**Exercise directions**
Go through the entries below. Copy each line in which "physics" appears.

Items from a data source
------------------------------------

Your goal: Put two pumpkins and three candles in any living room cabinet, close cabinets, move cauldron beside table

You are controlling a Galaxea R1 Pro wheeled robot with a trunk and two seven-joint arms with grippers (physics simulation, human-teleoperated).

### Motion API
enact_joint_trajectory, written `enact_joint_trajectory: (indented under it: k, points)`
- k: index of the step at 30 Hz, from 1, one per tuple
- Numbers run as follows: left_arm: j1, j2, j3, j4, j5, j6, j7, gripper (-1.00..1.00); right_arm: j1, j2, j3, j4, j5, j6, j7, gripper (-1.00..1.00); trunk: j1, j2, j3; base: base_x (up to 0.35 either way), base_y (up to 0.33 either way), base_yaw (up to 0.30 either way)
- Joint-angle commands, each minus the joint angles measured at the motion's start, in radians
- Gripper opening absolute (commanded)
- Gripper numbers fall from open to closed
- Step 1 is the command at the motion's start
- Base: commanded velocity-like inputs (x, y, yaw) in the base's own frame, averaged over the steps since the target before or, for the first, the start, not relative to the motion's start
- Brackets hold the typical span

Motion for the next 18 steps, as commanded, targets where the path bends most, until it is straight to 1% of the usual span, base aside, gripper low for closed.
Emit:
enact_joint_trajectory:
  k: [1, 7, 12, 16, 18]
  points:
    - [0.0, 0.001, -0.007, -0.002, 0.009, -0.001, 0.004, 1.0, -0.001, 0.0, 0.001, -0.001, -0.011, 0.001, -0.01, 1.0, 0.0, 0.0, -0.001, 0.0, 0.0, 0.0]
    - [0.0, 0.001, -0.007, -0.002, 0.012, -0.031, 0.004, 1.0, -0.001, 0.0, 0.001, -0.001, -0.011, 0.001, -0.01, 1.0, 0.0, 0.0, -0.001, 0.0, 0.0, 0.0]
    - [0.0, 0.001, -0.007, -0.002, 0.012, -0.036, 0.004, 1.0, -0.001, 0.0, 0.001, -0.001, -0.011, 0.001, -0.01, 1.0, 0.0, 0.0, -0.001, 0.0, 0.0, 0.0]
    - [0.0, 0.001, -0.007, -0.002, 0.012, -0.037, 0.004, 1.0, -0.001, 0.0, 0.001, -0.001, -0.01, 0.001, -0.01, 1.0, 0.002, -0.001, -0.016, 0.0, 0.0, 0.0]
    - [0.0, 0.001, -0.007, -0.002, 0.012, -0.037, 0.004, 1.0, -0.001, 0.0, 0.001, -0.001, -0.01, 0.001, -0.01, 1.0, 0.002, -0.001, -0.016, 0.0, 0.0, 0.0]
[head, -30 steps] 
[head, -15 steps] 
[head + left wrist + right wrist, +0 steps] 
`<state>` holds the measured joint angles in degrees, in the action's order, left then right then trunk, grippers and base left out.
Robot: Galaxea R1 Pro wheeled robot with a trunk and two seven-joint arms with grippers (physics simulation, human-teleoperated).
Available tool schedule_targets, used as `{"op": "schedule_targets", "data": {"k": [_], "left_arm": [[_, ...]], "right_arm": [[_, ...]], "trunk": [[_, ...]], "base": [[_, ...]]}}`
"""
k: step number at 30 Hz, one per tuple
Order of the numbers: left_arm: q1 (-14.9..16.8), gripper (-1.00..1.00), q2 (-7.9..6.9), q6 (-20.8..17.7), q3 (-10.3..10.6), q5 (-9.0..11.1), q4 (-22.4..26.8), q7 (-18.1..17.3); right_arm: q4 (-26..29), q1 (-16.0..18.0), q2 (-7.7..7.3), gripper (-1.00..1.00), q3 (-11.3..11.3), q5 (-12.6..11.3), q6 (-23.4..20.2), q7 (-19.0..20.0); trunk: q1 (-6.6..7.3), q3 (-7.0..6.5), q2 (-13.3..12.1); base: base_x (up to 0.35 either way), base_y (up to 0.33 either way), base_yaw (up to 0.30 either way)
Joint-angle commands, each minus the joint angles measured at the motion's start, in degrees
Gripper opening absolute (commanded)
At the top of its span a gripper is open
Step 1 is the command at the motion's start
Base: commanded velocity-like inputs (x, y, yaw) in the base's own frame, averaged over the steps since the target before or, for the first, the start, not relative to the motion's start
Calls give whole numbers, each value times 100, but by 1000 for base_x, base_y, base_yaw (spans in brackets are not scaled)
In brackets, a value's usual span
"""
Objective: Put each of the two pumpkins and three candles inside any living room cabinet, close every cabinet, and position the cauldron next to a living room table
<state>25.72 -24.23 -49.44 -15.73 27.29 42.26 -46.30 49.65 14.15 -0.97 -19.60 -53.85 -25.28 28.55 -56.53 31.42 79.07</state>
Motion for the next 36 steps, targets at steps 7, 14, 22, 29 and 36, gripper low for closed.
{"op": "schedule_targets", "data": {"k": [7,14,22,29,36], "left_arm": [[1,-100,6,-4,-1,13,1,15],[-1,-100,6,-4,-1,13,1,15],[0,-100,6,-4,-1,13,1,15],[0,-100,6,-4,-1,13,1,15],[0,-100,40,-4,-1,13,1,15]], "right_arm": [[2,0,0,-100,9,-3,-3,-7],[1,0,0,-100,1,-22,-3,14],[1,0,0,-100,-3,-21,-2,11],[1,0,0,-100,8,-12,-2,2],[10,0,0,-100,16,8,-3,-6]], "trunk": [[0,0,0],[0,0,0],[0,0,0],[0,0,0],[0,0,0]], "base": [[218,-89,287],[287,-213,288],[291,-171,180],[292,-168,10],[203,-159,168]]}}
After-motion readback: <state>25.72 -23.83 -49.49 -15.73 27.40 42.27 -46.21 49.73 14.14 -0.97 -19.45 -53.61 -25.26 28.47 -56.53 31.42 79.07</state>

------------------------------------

**Your response**
You are controlling a Galaxea R1 Pro wheeled robot with a trunk and two seven-joint arms with grippers (physics simulation, human-teleoperated).
Robot: Galaxea R1 Pro wheeled robot with a trunk and two seven-joint arms with grippers (physics simulation, human-teleoperated).

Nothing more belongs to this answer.